EXERCISE DIRECTIONS: When you reach the line containing "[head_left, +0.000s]" in the entries below, begin reproducing lines exactly, and stop once the line containing "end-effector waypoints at" is done.

(ENTRIES PROVIDED Opens)

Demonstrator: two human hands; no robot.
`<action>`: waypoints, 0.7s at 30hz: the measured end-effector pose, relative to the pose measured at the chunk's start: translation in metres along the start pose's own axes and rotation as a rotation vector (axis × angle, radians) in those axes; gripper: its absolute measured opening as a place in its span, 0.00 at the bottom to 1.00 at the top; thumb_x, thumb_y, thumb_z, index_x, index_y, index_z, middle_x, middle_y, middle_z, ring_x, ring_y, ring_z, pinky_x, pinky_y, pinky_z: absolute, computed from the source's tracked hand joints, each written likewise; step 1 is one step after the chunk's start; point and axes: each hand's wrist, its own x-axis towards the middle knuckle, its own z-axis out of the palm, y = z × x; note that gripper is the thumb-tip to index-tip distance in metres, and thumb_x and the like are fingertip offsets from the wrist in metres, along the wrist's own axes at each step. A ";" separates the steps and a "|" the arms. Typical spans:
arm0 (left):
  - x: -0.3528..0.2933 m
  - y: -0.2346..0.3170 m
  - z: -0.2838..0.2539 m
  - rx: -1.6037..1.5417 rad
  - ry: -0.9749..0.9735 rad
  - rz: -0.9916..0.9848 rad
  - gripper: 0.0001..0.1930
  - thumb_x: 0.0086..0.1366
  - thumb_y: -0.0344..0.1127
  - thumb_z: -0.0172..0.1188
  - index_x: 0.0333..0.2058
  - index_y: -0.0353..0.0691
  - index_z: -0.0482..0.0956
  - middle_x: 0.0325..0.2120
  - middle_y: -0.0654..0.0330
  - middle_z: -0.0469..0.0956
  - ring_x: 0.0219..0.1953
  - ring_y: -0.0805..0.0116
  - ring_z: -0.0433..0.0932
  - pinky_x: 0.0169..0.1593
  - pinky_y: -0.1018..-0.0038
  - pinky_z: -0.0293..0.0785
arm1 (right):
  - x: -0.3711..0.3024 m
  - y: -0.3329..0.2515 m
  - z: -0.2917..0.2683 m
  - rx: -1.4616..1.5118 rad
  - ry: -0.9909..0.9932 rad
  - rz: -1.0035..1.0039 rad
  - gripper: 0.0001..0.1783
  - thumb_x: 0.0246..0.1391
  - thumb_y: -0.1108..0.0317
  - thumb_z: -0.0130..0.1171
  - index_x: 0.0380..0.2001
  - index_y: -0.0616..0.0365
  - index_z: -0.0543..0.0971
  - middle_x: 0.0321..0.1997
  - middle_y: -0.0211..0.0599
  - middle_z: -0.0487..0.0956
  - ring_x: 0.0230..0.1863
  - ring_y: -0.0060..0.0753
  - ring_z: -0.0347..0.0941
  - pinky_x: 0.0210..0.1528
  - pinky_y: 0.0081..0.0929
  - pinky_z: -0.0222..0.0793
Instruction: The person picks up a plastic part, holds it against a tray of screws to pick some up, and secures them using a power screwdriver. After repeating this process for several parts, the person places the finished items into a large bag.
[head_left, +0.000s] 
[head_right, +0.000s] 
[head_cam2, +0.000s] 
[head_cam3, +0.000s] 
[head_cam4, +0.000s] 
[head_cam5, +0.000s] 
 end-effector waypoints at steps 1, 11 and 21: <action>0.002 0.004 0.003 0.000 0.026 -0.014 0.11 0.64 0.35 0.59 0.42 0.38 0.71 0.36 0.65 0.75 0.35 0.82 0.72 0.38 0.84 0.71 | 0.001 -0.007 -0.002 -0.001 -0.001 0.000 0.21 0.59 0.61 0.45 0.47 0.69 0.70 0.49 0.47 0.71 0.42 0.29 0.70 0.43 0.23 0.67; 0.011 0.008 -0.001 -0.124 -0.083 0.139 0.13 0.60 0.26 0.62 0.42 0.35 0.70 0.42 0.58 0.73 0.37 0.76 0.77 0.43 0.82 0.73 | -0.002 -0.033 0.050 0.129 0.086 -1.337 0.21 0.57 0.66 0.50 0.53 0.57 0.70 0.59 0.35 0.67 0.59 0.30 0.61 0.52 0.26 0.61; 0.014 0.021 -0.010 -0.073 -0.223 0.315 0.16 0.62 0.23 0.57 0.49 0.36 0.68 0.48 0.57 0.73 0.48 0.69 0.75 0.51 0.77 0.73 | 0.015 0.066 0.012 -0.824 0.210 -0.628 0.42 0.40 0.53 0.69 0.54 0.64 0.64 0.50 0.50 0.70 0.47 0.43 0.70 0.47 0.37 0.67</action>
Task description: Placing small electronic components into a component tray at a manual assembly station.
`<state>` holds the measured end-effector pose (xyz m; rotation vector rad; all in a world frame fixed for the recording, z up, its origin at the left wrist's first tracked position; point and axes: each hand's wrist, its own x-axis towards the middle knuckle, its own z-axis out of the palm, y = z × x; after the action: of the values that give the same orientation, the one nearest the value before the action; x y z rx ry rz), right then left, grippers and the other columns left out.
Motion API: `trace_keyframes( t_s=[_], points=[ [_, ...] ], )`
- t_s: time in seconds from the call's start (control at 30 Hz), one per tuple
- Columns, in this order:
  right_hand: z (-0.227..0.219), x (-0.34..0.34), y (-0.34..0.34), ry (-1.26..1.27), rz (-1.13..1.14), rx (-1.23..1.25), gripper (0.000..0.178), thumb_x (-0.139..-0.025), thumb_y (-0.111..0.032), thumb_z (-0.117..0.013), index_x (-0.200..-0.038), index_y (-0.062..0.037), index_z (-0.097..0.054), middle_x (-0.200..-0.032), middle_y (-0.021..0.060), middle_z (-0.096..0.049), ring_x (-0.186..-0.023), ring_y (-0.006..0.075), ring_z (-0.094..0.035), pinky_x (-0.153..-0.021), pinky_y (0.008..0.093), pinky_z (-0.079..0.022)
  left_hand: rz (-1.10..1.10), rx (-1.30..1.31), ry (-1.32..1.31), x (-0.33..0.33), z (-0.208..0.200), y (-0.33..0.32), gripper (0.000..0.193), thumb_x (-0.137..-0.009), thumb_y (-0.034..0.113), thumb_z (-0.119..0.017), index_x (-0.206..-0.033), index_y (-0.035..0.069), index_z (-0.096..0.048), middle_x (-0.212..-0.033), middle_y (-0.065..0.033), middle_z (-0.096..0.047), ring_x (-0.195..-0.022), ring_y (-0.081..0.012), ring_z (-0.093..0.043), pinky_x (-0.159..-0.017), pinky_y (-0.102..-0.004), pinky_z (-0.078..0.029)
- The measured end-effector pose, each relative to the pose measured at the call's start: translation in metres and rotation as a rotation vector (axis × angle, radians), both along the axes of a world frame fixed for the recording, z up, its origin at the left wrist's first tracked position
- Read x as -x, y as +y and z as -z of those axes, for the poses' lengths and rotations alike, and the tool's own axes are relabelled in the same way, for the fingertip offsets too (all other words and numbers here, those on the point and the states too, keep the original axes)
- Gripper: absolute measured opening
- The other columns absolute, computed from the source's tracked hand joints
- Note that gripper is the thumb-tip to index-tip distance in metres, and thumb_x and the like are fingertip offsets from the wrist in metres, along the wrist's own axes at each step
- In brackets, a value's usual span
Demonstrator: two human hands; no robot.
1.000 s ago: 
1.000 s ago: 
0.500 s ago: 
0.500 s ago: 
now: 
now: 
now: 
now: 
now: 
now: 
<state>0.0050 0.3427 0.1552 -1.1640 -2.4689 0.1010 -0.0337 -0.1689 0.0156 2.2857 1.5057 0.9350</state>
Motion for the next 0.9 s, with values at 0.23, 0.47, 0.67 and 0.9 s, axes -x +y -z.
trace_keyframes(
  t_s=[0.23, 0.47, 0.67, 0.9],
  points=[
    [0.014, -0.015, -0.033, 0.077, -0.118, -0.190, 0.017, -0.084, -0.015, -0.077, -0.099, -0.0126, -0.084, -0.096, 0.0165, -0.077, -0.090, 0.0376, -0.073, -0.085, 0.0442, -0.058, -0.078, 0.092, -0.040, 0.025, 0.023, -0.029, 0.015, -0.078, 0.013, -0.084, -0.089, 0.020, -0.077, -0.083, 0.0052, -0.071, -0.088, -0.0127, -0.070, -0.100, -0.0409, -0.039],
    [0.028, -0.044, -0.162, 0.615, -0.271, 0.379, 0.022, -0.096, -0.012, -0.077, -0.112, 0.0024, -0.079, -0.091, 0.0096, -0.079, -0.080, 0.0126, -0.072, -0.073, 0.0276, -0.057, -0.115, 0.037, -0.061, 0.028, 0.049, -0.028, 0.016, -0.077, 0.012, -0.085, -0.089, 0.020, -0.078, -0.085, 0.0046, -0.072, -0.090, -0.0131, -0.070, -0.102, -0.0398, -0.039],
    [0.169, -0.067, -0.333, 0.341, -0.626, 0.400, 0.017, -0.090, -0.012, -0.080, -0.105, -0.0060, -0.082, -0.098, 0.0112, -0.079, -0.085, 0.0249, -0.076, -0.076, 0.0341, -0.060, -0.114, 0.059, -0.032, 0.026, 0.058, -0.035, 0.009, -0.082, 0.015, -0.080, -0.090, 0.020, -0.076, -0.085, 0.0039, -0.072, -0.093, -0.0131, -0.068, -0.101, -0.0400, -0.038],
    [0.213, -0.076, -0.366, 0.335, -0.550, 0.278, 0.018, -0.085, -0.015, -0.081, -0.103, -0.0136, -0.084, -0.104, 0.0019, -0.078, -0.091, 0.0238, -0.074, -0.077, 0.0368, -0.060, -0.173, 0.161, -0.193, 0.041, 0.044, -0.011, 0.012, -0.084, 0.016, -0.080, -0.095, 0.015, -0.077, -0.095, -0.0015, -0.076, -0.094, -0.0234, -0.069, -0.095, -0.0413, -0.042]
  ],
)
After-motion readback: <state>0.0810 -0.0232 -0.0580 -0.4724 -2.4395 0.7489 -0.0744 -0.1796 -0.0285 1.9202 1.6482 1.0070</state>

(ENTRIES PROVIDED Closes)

REPLY TO THE EXERCISE:
[head_left, +0.000s] 
[head_right, +0.000s] 
[head_cam2, +0.000s] 
[head_cam3, +0.000s] 
[head_cam4, +0.000s] 
[head_cam5, +0.000s] 
 end-effector waypoints at steps 1, 11 and 21: <action>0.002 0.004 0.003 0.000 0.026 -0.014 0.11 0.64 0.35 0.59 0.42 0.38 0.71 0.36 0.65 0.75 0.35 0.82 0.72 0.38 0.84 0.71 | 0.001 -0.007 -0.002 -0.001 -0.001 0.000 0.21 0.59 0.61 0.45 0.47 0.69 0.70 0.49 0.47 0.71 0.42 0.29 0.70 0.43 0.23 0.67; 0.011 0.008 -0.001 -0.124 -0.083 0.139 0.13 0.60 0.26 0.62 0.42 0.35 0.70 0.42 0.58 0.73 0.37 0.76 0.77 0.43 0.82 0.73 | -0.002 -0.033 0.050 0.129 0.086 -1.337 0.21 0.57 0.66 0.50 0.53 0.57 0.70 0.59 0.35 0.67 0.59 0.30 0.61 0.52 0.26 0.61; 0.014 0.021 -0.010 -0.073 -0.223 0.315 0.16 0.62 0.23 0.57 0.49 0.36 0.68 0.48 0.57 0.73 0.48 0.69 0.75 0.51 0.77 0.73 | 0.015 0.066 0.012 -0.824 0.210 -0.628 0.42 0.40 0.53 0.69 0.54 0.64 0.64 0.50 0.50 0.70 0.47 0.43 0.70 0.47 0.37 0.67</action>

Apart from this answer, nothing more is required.